Des projets pourtant, Chantal Rivet en a formulé un joli nombre, qui inonde internet, les réseaux sociaux et tout ce que la toile compte de forums de discussion sur cette question, ô combien, douloureuse de l’autisme. Où elle passe notamment des annonces pour recruter des éducateurs spécialisés, bénévoles, à qui il est demandé de devenir adhérents de l’association. Laquelle compterait, selon elle, quelque trente membres.

Le souhait d'ouvrir une école du bonheur et de l'espoir

Midi Libre même avait ouvert ses colonnes, il y a quelques semaines, à la directrice d’Autisme Espoir France qui expliquait qu’elle souhaitait ouvrir, à la rentrée 2013, à Sète, une "école du bonheur et de l’espoir", afin que les petits autistes puissent suivre des cours adaptés, sans notion de niveau, en maths, français, avec soins d’orthophonistes, de psychomotriciens et autres art-thérapeutes. Le rêve pour les parents de ces enfants qui, en particulier dans notre région, ne trouvent pas de place en instituts médico-éducatifs ou en Sessad, surchargés. Rarement scolarisés, ils ne laissent guère de moment de répit à leurs proches. Seul choix : se séparer d’eux pour les envoyer en Lozère ou Aveyron, où il existe plus de possibilités d’accueil.

"Rien de sérieux là-dedans"

"Voilà une belle idée, généreuse mais il n’y a rien de sérieux là-dedans, rien non plus qui réponde aux besoins réels, assure Jean-Louis Veaute, papa d’un petit garçon autiste et adhérent de la Fédération Sésame Autisme, qui dispose d’une antenne sur Sète et le bassin de Thau. Il y a trop de questions sans réponses… Comment sera financée cette école ? D’où viendront les professionnels ?"

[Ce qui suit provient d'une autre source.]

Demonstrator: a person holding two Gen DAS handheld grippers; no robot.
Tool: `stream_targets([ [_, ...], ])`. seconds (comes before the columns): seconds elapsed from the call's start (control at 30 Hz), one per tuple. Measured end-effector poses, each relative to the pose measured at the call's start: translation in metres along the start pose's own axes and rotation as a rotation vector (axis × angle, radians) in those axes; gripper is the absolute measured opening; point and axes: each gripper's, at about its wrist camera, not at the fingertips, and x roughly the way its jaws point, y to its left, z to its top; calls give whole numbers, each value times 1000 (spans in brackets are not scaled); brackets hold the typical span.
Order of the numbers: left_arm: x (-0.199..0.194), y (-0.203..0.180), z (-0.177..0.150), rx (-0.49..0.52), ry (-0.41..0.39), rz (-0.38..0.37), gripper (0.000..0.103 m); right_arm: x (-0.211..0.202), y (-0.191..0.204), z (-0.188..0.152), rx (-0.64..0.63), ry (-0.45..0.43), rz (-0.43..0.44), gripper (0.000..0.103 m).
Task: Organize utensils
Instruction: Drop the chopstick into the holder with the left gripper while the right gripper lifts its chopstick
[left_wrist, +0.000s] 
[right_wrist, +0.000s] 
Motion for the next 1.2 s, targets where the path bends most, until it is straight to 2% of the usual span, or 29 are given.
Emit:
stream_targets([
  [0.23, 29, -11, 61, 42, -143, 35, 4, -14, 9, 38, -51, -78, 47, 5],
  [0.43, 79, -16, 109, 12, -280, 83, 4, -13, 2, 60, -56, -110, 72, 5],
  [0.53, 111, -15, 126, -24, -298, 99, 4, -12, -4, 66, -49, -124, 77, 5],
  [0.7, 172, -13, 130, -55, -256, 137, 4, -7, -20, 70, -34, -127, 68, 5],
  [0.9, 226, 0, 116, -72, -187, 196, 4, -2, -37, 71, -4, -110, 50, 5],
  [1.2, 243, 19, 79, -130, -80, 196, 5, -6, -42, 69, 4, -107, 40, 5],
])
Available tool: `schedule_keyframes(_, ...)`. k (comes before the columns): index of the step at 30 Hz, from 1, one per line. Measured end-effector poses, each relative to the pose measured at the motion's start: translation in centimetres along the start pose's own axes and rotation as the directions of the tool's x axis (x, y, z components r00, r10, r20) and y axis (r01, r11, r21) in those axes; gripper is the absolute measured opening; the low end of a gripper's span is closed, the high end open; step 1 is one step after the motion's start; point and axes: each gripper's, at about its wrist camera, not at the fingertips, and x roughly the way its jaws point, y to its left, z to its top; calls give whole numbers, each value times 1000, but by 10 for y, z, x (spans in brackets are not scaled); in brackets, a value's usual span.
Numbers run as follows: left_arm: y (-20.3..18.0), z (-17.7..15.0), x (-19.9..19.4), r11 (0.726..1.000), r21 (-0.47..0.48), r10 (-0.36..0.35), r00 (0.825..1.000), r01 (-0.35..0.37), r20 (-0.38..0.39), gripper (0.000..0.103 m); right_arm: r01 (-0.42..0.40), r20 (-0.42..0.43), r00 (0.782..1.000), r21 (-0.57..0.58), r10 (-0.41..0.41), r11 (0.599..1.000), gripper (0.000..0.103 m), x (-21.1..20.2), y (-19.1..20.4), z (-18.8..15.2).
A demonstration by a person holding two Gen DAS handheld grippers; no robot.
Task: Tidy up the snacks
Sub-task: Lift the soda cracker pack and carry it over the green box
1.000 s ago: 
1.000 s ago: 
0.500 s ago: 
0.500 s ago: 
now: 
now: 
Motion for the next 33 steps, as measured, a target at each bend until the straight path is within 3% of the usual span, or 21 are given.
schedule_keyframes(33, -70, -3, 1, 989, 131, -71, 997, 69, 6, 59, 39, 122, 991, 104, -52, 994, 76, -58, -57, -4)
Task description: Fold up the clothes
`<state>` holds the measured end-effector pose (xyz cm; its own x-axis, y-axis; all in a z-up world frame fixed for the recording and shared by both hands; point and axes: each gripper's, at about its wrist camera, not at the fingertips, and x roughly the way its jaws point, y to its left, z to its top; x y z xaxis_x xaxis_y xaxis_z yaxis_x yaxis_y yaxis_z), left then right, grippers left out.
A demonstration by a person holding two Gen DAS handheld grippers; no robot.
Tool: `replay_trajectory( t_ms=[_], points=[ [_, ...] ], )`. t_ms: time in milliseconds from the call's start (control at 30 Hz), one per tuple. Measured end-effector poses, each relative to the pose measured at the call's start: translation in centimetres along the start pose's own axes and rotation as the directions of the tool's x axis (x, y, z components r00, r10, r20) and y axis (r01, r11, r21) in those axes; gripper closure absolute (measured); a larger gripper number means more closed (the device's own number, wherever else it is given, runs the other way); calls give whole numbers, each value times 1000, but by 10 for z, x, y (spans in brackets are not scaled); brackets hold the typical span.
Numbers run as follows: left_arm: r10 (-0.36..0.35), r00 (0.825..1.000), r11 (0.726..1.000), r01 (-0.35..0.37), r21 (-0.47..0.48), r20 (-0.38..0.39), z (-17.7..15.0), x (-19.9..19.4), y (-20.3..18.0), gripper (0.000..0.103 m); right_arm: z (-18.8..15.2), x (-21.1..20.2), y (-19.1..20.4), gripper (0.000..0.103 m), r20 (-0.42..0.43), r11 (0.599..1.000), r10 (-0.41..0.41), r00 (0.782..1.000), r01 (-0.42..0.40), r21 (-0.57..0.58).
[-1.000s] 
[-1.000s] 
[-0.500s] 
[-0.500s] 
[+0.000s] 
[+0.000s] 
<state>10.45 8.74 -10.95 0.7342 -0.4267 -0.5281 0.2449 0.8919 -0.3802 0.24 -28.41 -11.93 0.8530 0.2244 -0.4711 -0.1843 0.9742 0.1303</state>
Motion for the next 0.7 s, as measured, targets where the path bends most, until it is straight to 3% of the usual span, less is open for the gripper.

"On ne joue pas avec la souffrance des gens"

Sophie Lamour, Sésame Autisme Languedoc Sésame Autisme, qui est l’une des structures référentes en matière d’autisme, a déjà invité Chantal Rivet, à deux reprises, à présenter son projet. Sophie Lamour, administratrice de Sésame Autisme Languedoc, est restée dubitative, d’autant "qu’elle a déjà porté ce projet d’école dans un autre département, à Montélimar... mais rien n’a jamais abouti. Je reconnais que lors de notre dernière rencontre, fin janvier, je me suis montrée très dure. Mais on ne joue pas avec la souffrance des gens."En face, Chantal Rivet plaide son envie de "changer les bonnes vieilles méthodes…". Son droit à avoir des idées.

"Personne ne la connaît"

Mais, dans ce milieu extrêmement encadré des soins aux autistes - aisément compréhensible -, sa démarche interroge aussi la Maison départementale des personnes handicapées de l’Hérault et le Centre de ressources autisme Languedoc-Roussillon (dépendant du CHU de Montpellier), relativement incontournables pour qui veut monter des projets dans ce domaine. Questionnés, ceux-ci indiquent n’avoir jamais eu le moindre contact avec cette association. Tandis qu’à l’Institut régional du travail social de Languedoc-Roussillon, avec qui Chantal Rivet assurait, il y a un mois, dans un groupe de discussions sur Facebook, "travailler en collaboration", on indique que "personne ne la connaît." Et de mettre en garde contre "la multiplication de structures qui font polémique ou pratiquent des méthodes peu académiques."

Plainte pour abus de faiblesse ? 

Rencontrée sur internet, et devenue “amie” avec Chantal Rivet par la grâce de Facebook, Nelly Bluteau, une thérapeute qui travaille avec les enfants autistes en utilisant la médiation des animaux est amère. "Je ne cautionne absolument pas cet appel à des professionnels via les réseaux sociaux… Des parents commencent à être excédés. J’envisage sérieusement de déposer plainte pour abus de faiblesse."